An activity book is a type of book, generally aimed at children, which contains interactive content such as games, puzzles, quizzes, pictures to colour and other elements that involve writing or drawing in the book itself. The book may, or may not, have a loose narrative or contain other non-interactive elements structured around the interactive elements. Activity books may be made for entertainment, education or a mixture of both.

In recent years, activity books for adults have become popular, as not only do they provide entertainment, but they support with mental health and brain activity.

Recent studies have proven that activity books for adults support with relaxation and stress relief in both adults and children.

Specific types of activity books include coloring books and puzzle books. A book is normally referred to as an activity book if it combines a variety of interactive elements and does not fall neatly into one of these more specific categories.

Similarly, adult activity books could include colouring pages (colour by number or free colouring) and puzzles such as sudoku and crossword puzzles, suitable for different ages and abilities.

== Examples ==
Activity books are typically centred around a particular theme. This may be a generic theme, e.g. dinosaurs, or based on a toy, television show, book, or game.
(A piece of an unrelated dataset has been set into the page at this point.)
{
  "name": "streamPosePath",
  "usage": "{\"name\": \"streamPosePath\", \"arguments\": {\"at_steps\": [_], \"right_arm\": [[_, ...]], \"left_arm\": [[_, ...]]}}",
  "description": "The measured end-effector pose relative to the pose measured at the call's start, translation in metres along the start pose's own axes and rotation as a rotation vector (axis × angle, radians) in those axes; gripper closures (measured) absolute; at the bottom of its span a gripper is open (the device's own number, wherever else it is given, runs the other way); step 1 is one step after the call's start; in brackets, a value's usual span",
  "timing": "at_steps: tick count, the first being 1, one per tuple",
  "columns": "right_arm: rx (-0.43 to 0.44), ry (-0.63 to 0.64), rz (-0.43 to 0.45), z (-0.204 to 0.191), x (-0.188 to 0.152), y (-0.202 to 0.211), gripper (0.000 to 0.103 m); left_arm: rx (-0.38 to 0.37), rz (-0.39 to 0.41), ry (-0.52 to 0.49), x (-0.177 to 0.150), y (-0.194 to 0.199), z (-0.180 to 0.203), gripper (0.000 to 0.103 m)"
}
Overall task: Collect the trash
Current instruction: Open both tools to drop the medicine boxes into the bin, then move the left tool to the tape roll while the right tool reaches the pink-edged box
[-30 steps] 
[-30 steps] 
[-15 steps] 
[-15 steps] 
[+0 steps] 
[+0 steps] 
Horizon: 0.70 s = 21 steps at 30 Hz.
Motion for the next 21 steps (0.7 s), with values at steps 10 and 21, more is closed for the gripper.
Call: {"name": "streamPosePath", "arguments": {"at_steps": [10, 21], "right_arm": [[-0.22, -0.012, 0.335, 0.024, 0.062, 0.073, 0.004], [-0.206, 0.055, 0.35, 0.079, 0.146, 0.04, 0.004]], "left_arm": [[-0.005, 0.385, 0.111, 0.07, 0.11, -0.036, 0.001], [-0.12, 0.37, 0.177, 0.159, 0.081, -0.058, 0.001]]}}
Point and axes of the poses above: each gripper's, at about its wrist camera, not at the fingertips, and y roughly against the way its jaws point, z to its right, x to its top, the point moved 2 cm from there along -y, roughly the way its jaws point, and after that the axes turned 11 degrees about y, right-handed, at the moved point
For example, the Where's Wally? series of books (known as Where's Waldo? in the USA) by Martin Handford consists of both puzzle books, wherein the reader must search for characters hidden in pictures, and activity books such as Where's Wally?: The Ultimate Fun Book, which include a wider range of games and activities as well as puzzles. In 2018, Nintendo announced its intention to publish activity books based on its trademarked characters and games.